Fidanza, 'fermare fondi cooperazione se minoranze non protette'

Redazione ANSA

BRUXELLES - "L'anno passato oltre 5900 cristiani hanno perso la vita a causa della persecuzioni, di questi 4650 sono nigeriani. In Nigeria oltre 13 persone vengono uccise ogni giorno solo perché cristiane". Questo l'allarme lanciato da Patrick Victor, il direttore dell'Organizzazione non governativa Open Doors in Francia e Belgio durante la riunione dell'intergruppo per la libertà religiosa del Parlamento europeo, co-presieduto dall'eurodeputato di Fratelli d'Italia, Carlo Fidanza.

Durante i lavori dell'intergruppo i presenti hanno ascoltato la drammatica testimonianza del vescovo della diocesi di Ondo, Jude Ayodeji Arogundade, che parlando in videoconferenza ha spiegato come "da più di 10-12 anni i cristiani in Nigeria sono vittime di persecuzioni soprattutto nel nord del Paese".
"Alcune parti della Nigeria sono diventate zone di guerra, con livelli inimmaginabili di violenza.
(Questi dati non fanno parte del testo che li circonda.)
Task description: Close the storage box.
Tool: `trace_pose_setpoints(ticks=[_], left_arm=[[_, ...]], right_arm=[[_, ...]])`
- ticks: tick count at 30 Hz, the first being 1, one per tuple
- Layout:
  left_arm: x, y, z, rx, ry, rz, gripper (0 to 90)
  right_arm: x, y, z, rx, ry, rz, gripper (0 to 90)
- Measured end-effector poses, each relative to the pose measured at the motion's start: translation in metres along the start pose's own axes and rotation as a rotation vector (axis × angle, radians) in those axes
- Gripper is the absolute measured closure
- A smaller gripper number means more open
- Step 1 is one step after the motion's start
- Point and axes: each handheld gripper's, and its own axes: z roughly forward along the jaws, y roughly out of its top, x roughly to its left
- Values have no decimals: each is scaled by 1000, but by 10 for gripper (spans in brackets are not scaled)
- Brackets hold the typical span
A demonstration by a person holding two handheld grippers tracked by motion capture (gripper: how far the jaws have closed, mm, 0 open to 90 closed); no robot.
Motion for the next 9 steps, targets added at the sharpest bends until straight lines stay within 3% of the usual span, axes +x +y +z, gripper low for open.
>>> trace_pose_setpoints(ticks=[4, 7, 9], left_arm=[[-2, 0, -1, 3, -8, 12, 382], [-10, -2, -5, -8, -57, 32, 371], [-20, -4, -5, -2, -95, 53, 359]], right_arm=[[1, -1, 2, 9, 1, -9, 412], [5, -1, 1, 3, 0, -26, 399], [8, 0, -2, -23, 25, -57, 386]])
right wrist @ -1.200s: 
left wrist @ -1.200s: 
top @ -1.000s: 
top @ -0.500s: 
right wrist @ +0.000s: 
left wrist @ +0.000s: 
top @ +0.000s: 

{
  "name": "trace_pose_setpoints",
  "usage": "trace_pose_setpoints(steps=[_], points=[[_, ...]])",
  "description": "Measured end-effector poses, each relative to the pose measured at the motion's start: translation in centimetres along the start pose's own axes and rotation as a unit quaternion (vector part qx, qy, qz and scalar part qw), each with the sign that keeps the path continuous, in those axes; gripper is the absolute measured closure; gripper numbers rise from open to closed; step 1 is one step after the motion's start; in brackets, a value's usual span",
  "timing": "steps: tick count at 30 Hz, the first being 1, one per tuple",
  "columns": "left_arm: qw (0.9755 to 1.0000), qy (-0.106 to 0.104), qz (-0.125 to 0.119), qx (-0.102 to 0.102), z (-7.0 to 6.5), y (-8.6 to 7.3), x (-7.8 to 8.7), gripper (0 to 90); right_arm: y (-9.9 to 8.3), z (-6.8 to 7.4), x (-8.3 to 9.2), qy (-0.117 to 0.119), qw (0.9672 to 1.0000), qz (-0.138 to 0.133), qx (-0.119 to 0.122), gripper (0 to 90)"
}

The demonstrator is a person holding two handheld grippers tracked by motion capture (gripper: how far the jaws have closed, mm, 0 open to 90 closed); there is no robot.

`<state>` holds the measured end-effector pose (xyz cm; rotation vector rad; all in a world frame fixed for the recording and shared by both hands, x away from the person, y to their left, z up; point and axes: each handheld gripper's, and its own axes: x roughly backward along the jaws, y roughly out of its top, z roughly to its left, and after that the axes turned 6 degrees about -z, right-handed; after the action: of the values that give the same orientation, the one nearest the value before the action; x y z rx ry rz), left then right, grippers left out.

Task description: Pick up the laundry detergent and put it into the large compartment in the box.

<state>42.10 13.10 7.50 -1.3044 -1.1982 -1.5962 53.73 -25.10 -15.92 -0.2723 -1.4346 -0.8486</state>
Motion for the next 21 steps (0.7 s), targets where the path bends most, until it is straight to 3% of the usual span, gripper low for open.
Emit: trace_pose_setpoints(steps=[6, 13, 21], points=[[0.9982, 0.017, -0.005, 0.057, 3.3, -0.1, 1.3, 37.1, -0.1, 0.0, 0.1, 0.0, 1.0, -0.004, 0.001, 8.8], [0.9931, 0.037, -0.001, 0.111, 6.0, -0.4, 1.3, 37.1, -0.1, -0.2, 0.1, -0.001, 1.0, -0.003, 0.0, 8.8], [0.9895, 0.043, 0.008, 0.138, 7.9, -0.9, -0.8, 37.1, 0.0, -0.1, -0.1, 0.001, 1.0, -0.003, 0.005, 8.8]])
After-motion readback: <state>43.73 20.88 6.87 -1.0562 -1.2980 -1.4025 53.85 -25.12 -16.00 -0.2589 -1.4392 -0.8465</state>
La situazione ora sta andando fuori controllo anche al di fuori del Nord, l'espansione della jihad in corso nel nord sta diventando una minaccia nazionale", ha spiegato il vescovo.

Concludendo i lavori Fidanza ha sottolineato come "al Parlamento europeo sia in corso uno sforzo per fare pressione sugli accordi di cooperazione". "Vogliamo introdurre una sorta di meccanismo di condizionalità, qualcosa di simile a quello che viene usato contro gli stati europei diciamo, ma in questo caso realmente motivato da una situazione insostenibile di violenza. Se Paesi terzi non garantiscono la protezione delle minoranze dobbiamo trovare un modo per fermare il flusso di denaro", ha concluso Fidanza.